__GOAL OF THE EXERCISE__
Using the data below, return all lines in which "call" appears.

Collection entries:
····················

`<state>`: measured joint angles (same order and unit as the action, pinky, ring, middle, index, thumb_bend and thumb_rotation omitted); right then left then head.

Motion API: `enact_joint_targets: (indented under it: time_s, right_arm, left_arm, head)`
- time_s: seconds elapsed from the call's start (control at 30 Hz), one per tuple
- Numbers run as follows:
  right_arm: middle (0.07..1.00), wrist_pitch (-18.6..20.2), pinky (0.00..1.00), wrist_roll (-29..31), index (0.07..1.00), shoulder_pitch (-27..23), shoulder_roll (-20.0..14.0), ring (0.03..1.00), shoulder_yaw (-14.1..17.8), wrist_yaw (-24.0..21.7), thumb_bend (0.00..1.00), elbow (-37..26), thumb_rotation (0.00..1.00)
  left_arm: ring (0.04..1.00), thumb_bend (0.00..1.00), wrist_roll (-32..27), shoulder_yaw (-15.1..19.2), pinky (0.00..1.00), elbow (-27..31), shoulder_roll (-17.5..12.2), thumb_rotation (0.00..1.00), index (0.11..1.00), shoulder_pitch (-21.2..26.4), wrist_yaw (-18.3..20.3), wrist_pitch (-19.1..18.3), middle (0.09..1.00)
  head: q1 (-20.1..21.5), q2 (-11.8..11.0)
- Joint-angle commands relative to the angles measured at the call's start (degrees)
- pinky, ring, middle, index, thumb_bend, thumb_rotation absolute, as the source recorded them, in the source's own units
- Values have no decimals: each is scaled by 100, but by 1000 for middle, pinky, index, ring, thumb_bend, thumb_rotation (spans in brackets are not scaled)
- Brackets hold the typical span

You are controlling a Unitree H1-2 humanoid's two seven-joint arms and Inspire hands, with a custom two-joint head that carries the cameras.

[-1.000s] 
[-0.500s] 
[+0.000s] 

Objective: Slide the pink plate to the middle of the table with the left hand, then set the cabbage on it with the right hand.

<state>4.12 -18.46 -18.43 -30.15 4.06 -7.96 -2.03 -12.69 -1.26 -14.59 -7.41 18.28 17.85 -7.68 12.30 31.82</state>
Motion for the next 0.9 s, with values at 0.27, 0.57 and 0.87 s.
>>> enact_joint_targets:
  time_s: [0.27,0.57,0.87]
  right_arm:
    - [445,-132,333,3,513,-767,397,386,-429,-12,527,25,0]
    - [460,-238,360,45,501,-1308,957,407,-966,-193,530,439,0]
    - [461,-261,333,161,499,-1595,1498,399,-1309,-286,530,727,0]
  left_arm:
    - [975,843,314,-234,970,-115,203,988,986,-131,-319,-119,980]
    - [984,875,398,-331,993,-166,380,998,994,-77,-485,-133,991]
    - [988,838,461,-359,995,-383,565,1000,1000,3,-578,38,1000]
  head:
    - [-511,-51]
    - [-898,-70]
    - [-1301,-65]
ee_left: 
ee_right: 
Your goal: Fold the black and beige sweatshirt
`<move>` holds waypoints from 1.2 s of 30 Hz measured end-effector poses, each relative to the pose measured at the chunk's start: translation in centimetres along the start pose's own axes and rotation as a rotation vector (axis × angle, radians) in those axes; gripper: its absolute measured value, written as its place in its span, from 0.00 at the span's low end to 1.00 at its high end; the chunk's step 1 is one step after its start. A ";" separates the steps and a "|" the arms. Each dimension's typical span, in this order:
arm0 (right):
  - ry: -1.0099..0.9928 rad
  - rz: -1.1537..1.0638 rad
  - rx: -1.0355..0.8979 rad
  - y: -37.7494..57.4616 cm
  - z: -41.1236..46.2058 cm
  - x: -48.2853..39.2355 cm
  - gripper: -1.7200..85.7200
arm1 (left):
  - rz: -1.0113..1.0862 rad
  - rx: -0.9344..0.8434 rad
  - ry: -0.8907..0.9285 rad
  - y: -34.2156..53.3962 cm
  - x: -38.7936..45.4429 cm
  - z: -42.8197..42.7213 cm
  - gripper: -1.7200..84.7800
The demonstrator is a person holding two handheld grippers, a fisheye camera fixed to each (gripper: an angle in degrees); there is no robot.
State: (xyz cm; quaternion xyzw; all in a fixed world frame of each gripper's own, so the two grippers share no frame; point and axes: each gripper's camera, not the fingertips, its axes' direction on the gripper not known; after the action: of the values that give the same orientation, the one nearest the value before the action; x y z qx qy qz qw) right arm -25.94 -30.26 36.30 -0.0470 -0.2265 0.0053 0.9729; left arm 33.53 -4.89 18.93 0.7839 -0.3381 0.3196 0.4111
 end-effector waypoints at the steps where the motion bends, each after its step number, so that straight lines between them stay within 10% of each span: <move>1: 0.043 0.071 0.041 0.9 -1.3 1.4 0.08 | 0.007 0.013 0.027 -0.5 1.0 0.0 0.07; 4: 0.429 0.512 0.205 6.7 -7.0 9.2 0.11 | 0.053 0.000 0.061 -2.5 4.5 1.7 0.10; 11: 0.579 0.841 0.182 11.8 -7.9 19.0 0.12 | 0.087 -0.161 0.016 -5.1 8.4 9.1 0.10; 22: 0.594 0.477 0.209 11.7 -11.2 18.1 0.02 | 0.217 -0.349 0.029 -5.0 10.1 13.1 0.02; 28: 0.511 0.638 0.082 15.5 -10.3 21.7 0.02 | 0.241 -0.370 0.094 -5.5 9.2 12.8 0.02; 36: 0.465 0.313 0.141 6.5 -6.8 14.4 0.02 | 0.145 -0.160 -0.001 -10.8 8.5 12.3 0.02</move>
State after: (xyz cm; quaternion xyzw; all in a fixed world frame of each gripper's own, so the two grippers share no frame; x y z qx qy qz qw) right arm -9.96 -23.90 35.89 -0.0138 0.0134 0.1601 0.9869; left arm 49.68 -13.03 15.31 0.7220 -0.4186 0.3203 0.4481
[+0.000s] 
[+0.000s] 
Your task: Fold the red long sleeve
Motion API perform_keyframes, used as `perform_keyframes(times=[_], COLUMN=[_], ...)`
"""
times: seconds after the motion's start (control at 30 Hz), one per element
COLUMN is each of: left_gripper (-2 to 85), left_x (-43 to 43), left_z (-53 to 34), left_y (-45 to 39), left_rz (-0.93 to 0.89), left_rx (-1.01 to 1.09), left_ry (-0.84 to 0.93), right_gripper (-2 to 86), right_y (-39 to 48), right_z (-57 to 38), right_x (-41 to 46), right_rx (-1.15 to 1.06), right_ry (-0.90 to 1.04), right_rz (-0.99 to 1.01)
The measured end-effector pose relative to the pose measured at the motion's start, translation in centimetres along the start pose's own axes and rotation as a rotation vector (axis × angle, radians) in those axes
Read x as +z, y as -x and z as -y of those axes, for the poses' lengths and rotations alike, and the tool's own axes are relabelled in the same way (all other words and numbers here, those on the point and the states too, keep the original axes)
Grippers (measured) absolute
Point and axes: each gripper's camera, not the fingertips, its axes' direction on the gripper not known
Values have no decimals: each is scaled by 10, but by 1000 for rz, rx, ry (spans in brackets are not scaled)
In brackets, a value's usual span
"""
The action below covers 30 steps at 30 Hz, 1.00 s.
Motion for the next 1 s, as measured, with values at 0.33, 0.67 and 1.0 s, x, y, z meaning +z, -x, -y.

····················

__RESULT OF THIS EXERCISE__
- time_s: seconds elapsed from the call's start (control at 30 Hz), one per tuple
- Joint-angle commands relative to the angles measured at the call's start (degrees)

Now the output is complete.